骑砍领主:从奇幻末世开始 第94节
“就是现在!放!”
一直瞄准莫格的几名弩手,同时扣动了扳机!
这一次,没有屏障。
莫格只来得及侧身闪避。
“噗!噗!”
一支弩矢射穿了他的左肩,另一支擦着他的肋骨飞过,带走一大块皮肉。
“呃啊!”
莫格发出一声痛呼,骨杖差点脱手,踉跄着后退了好几步,肩头鲜血汩汩涌出。
萨满受创,前方兽人身上的嗜血术效果顿时减弱了一大半。
此消彼长。
人类阵线的压力骤减,而兽人则因为萨满受创、嗜血术减弱,以及武器上附着的惩戒之光,攻势明显受挫。
戈鲁克挥斧逼退面前的艾伦,喘着粗气,赤红的眼睛扫过战场。
地上已经躺了十几具兽人的尸体,还有几个重伤倒地,正在哀嚎,剩下还能战斗的,包括他自己和受伤的莫格,已经屈指可数。

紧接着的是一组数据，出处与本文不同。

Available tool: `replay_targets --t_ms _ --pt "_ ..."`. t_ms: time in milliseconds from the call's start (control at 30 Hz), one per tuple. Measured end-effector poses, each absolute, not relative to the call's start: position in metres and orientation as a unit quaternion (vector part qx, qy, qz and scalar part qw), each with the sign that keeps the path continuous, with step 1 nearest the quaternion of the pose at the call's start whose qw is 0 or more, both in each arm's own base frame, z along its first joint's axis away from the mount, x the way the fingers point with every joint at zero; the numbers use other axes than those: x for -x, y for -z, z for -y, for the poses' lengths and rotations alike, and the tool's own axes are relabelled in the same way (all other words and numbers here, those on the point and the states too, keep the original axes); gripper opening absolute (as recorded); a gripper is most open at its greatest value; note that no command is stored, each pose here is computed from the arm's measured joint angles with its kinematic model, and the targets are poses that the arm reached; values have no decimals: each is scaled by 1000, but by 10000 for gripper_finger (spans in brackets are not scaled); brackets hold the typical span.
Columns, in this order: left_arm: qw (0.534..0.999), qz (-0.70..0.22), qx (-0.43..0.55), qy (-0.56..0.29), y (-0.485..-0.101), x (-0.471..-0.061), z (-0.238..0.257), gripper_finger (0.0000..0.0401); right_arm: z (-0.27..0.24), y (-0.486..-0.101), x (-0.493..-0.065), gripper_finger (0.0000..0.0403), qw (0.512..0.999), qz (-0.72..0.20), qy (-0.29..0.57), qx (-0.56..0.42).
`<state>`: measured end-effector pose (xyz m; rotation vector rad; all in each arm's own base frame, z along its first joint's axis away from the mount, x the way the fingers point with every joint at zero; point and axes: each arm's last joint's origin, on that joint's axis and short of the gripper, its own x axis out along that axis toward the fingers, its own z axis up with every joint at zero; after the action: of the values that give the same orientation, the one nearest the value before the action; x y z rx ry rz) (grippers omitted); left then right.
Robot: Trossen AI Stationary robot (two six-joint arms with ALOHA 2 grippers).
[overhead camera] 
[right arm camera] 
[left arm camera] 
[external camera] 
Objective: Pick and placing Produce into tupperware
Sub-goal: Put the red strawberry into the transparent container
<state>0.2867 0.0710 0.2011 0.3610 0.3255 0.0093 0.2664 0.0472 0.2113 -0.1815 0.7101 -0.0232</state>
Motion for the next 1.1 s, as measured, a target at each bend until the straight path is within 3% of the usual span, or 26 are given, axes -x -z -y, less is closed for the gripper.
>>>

而对面那些铁罐头……阵型依旧完整,虽然盾牌上满是凹痕和刮擦,但没有人倒下,而且两侧楼顶的那些矮子还在不断放冷箭骚扰。
更重要的是,那个会发光的雌性,还站在那里。
一种从未有过的情绪,在戈鲁克胸膛里翻滚。
不是恐惧——兽人的语言里没有这个词。
是……憋屈。
是全力一拳打在铁砧上,反而震得自己手臂发麻的憋屈。
是引以为傲的蛮力,撞上冰冷的纪律和闪亮的铁皮后,无处发泄的憋屈。
“戈鲁克……”旁边一个兽人捂着腹部的伤口,血从指缝里往外渗,声音有些发虚,“这些矮子……不对劲,和之前那些不一样,我们砍不动。”
继续打下去……
会死光。
这个念头像一根冰冷的针,刺穿了戈鲁克被怒火充斥的大脑。
他喉咙里发出一声不甘的低吼。
然后,他做出了决定。
“撤!”他嘶哑地吼道,用兽人语,“往北边撤!进那个地洞!”
还能动的兽人闻言,没有任何犹豫,立刻停止攻击,转身就跑,甚至丢下了地上还在哀嚎的重伤同伴。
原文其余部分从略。